Im eigenem Haushalt werden sich bestimmt noch einige Produkte tierischen Ursprungs finden. Diese in den Müll zu werfen, wäre reine Verschwendung. Sie selbst zu essen oder Freunden und Verwandten zu geben, ist eine gute Lösung.
Als nächstes steht der Einkauf an, der für einige, die sich noch nicht mit der veganen Ernährung auseinandergesetzt haben, zur Nervenprobe werden könnte. Es dauert jedoch nicht lange, bis sorglos Produkte in den Einkaufswagen gelegt werden können, ohne das Kleingedruckte der Verpackung lesen zu müssen. Viele Produkte sind sogar mit „Vegan“ gekennzeichnet.

Bei manchen Zutaten ist nicht ersichtlich, ob diese tierische Bestandteile enthalten. Bei Kontaktierung der Hersteller, geben diese jedoch genaue Auskunft über die Produkte.

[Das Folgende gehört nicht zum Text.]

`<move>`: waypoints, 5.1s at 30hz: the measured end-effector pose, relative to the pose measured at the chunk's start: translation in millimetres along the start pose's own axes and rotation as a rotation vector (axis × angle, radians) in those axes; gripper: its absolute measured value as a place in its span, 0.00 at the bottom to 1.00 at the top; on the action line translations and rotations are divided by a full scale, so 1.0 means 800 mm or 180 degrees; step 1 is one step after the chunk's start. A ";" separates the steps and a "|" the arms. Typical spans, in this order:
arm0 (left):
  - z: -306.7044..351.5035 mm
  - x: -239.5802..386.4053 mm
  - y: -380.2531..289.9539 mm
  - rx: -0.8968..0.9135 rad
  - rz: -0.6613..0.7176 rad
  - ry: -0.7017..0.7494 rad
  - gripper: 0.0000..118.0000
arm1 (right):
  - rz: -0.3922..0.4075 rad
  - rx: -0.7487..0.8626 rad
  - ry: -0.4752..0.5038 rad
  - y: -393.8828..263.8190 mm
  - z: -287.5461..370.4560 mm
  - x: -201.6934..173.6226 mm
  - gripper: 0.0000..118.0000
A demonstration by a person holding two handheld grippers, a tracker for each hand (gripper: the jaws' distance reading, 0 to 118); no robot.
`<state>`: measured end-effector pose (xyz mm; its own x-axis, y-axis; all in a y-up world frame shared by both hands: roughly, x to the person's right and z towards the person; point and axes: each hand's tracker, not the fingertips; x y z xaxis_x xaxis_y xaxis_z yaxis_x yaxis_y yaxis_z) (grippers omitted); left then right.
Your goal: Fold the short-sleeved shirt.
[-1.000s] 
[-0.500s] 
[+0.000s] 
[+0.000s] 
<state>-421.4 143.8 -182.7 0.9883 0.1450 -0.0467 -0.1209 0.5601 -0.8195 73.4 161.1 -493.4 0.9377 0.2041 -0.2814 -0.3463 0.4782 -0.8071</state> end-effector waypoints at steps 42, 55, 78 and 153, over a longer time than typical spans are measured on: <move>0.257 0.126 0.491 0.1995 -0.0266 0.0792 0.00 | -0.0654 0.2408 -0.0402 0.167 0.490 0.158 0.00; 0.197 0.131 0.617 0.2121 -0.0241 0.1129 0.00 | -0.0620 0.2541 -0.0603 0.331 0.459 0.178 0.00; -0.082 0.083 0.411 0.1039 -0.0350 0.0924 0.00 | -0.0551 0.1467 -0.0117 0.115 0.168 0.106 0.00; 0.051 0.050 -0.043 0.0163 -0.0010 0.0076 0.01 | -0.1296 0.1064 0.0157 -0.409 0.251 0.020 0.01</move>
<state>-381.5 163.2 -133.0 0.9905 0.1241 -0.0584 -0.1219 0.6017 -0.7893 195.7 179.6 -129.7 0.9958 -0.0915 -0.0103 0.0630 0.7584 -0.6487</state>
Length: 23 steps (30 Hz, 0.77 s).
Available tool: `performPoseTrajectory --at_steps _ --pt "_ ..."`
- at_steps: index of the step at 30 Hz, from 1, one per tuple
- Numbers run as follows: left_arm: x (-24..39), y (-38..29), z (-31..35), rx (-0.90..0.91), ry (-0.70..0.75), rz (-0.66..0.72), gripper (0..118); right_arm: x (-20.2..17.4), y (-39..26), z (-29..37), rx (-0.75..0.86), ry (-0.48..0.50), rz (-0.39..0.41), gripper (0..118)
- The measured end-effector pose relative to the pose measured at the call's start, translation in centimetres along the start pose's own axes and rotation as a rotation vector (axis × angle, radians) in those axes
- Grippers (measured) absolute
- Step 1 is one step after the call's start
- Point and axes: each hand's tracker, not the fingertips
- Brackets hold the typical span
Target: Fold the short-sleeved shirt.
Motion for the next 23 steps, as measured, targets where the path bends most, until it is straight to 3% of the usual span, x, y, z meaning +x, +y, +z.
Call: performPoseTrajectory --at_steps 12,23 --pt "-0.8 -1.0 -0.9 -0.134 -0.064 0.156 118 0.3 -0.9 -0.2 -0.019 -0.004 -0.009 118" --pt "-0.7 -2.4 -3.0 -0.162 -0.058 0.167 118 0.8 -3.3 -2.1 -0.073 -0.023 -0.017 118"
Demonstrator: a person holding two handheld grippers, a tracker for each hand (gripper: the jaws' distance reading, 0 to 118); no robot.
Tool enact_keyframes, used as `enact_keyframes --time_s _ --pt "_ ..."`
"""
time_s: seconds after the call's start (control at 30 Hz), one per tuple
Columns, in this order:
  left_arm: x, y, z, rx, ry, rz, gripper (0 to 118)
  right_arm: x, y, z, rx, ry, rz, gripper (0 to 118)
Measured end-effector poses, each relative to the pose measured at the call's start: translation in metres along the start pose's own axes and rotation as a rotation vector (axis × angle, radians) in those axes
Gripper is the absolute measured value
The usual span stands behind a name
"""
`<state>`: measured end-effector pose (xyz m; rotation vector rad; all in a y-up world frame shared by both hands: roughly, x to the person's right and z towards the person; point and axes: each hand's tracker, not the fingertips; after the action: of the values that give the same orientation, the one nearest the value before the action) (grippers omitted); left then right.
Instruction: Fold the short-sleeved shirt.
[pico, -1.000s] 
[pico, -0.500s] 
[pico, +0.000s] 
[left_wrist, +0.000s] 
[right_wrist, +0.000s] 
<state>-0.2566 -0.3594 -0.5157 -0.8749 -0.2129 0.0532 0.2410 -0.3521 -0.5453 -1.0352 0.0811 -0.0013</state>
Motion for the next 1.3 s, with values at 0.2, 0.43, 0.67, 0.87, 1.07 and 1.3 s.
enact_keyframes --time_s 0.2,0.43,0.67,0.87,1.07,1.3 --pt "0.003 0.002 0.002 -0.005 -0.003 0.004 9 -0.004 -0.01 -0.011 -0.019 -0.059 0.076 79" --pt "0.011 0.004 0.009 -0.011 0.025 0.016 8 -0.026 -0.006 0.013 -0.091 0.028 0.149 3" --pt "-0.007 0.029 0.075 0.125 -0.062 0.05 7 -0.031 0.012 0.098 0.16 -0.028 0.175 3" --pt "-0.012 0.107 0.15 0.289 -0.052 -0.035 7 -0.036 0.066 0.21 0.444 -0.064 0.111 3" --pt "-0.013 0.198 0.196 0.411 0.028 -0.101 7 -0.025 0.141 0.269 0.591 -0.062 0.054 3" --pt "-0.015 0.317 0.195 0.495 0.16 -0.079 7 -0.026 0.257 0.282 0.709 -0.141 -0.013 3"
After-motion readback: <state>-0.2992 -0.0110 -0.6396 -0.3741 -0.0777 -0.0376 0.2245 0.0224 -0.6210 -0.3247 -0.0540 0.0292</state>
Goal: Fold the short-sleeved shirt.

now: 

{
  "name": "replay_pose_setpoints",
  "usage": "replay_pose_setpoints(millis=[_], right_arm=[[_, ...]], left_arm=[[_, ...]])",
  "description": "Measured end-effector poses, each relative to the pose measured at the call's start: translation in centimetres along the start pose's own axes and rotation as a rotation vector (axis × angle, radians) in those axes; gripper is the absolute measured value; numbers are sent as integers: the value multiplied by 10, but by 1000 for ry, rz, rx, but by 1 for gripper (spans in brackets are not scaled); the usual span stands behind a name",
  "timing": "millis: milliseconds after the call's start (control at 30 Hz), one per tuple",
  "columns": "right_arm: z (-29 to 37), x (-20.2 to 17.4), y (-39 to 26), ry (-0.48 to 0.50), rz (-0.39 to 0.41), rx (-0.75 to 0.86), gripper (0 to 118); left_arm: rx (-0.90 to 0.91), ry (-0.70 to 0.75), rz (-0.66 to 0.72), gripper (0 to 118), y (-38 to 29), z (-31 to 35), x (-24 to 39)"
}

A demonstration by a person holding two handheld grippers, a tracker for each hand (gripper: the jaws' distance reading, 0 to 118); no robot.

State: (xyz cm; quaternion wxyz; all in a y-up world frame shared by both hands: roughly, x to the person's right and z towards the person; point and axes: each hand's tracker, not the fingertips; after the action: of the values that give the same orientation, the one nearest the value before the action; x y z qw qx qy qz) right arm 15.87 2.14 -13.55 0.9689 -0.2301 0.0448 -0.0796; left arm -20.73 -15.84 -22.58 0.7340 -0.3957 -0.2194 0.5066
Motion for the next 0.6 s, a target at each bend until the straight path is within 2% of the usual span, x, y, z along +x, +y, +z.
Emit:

Es ist hilfreich, sich auf Rezepte (Kochbücher oder Internet) einzulassen, die Gemüse enthalten, das einem bisher unbekannt war. Somit wird nicht so oft auf Nudeln mit einer Fertigsoße zurück gegriffen. Es gibt sogar Rezepte, bei denen das „Schnitzel“ mittels Seitan (Fleisch aus Weizen) selbst hergestellt wird.
Naschkatzen kommen durch zahlreiche Backrezepte für Torten, Kuchen oder Plätzchen nicht zu kurz. Ein wichtiger Tipp für Besuche bei Freunden und Verwandten: lieber Zuhause essen bevor der Hunger beim Besuch

ausbricht. In den meisten Fällen wissen viele nicht, wie sie Rücksicht auf Veganer nehmen können.